Reise durch Wirklichkeiten

Dienstag, 30. Juni 2015

Rituale der Leere

Aus einem Romanfragment, das an dieser Stelle in die Klosterkirche in Neresheim führt, wo eine Führung mit einem Mönch stattfindet:

Der Mönch erklärte uns all diese herrlichen Malereien, diese wunderbare Architektur mit einem einzigen ruhigen Blick, der so gut wie nie auf das Objekt seiner meist sehr klaren Ausführungen fiel. Er schien in sich und aus sich selbst heraus für uns genau das zu meditieren, was er seinen Zuhörern schon tausendmal erzählt hatte, einer Surre gleich, einem Mantra, einem in großer Selbstverständlichkeit verinnerlichten und unendlich oft wiederholten Bibelvers.

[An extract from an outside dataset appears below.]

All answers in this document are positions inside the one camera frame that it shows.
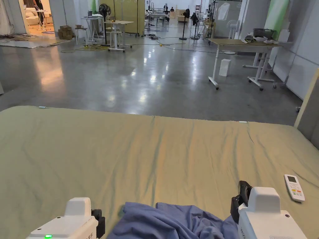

Meditieren? Wie musste das sein, jeden Morgen in aller Frühe aufzustehen, sich vorne im Chorgestühl mit stets denselben Brüdern zum Gebet zu versammeln, „in der Fürbitte für die Welt“, wie unser Mönch gerade jetzt so selbstbewusst betonte? Würde uns das verändern? Würde so etwas eine Existenz verändern können, unsere Existenz, die sich gegenwärtig in ganz anderen Ritualen der inneren Leere zu erschöpfen schien? Ermüdet von diesem blinden Jagen nach Geld, nach diesem Stoff, der ja die Welt immer schon strukturiert hat, ganz unabhängig davon, ob sich Mönche in einer herrlichen Klosterkirche zur Fürbitte für eben diese Welt versammelt haben. Würde ein solcher Wechsel den Kern unserer Persönlichkeit berühren können? Nein, so etwas war natürlich nicht an einem dieser Entspannungs- und Wellnesswochenenden auszuprobieren, die dieser kleine Prospekt am Eingang der Abteikirche anbot. Dies wäre ein größeres Experiment.